(no subject)

Jan 23, 2006 22:37

I was reading through my old mail messages on myspace a yesterday, and I realized how much things have changed since last year. It made me very nostaglic, even though I'm not sure if I like now or then better.

Mainly what I realized is how many of the people that I was talking to or talking about I don't even talk to anymore. I never realized how quickly people come and go from my life. I asked Erin to prom, and now I can't even remember the last time that I talked to her. It's kind of sad in a way because I can't remember a specific thing that happened that made us stop talking; we just drifted apart over time.

Since last March through May (when most of the messages were from) my cirlce of friends has changed dramatically, I made Chambers, I had two official girlfriends and another sort of quasi girlfriend, and I applied at, was interviewed by, and not hired by Chipolte. I hardly even remembered some of these things until now. I had almost completely forgotten how proud I was when I applied at Chipotle on an application that was completely in Spainsh, or how embarrassed I was when Hannah turned me down for Prom, and all sorts of other things. Now I wonder, how important is anything I am doing right now? Those things were so important to me when they happened, and now, I practically have to be reminded that they happened. What will I remember from right now in six or eight months?

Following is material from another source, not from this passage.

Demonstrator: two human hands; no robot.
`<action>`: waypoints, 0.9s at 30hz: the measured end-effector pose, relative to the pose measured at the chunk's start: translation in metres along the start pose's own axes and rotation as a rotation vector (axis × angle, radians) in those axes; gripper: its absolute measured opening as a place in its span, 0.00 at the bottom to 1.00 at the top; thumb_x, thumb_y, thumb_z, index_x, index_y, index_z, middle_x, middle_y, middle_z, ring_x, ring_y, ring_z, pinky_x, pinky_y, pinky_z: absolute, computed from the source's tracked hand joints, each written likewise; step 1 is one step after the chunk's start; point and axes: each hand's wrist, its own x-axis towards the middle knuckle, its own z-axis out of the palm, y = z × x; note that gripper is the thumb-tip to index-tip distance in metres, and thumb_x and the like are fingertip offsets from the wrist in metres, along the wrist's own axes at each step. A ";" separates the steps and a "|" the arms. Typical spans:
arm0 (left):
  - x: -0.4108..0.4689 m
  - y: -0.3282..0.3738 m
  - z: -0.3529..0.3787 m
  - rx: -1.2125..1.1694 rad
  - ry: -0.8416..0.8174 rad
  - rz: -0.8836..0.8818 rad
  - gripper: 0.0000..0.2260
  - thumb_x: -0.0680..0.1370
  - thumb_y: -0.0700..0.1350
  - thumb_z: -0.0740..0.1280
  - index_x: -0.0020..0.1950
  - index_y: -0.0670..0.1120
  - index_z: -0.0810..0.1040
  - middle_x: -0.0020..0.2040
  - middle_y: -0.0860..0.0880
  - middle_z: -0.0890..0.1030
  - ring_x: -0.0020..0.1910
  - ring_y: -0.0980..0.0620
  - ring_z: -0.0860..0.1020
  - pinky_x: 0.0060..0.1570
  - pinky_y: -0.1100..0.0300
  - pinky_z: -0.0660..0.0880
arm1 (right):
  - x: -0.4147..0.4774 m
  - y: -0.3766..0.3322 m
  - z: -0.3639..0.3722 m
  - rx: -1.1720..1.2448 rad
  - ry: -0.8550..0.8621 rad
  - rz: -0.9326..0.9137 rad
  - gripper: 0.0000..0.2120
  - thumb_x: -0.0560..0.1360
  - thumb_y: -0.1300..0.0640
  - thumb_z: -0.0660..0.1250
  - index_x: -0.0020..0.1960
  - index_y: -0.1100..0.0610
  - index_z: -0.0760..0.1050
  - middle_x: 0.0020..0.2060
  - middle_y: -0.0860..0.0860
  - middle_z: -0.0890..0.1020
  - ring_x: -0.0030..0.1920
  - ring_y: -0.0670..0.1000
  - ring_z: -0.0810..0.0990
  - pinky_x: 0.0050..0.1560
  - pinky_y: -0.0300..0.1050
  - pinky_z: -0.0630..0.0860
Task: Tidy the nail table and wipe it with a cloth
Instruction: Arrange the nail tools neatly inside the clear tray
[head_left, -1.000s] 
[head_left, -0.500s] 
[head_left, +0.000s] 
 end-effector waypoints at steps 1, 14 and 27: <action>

I am trying to decide how I feel about this. I guess it puts a little bit of perspective on things that might help me not let them get to me so much, but I think more than anything it just makes me sad. I don't like realizing when things don't really matter, especially when its things that I consider important. I am much happier living with the idea that what I am thinking and feeling matters now only to what will happen to me and how I will be, but also to other people. Alas, I don't think that it really does. Half the time I can barely get people's attention in a conversation, let alone impact them in some meaningful and lasting way.

So there were some random musings. I'm not sure any of this will make sense, but I don't care either, and I'm not going to read it to find out.